═════ Provided data
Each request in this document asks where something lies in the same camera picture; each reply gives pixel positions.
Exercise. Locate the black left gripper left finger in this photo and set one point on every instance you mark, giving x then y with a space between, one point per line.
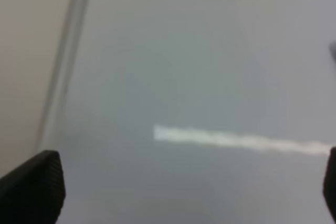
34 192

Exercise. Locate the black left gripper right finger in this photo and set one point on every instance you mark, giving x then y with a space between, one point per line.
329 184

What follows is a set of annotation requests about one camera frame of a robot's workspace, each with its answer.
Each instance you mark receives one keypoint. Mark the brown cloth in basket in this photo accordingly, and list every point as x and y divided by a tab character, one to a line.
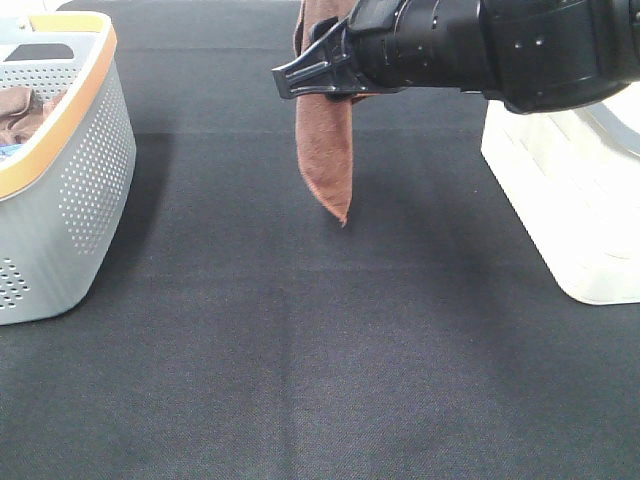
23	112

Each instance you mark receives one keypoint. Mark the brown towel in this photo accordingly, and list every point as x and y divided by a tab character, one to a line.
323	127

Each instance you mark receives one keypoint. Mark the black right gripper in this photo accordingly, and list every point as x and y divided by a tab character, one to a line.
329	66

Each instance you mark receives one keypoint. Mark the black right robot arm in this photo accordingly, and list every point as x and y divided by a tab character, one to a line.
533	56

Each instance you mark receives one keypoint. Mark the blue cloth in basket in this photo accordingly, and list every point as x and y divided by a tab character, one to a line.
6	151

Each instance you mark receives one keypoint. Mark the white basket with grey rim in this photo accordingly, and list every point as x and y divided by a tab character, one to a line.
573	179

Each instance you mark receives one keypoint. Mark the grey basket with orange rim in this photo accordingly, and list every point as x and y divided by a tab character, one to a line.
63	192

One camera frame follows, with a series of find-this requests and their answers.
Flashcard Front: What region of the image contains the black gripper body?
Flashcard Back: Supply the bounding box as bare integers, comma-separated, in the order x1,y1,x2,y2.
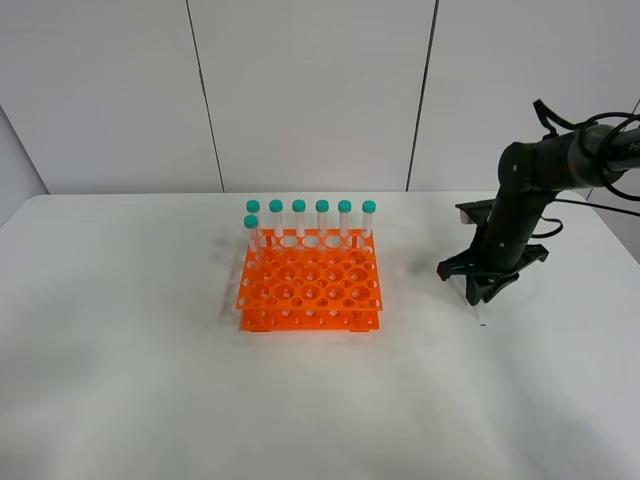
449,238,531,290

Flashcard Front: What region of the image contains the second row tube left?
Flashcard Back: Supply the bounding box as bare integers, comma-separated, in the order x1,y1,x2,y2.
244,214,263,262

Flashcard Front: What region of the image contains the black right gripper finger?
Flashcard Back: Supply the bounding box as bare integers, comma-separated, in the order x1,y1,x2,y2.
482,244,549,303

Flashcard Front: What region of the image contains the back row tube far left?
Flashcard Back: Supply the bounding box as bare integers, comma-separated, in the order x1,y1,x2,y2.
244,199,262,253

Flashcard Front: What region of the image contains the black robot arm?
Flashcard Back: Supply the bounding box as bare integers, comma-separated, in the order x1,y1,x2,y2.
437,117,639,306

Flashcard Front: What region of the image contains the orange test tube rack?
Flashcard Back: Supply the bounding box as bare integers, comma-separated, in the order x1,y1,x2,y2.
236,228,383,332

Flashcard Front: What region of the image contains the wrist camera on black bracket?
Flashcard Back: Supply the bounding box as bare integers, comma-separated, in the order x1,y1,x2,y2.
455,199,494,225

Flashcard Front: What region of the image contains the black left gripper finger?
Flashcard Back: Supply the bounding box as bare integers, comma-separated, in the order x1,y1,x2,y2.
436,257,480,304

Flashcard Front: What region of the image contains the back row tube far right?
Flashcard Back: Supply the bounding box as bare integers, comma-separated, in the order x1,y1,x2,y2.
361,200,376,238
══════════
Task goal
From the listing above, copy every line that includes the word "camera".

Written solution
Each request in this document asks where something lies in the same camera picture; each reply gives pixel positions.
What follows is a set of annotation requests about one camera frame of a robot's workspace, each with its answer.
One camera frame follows, with a series of find-this requests and their answers.
Flashcard Front: What region of the image contains the wrist camera on black bracket?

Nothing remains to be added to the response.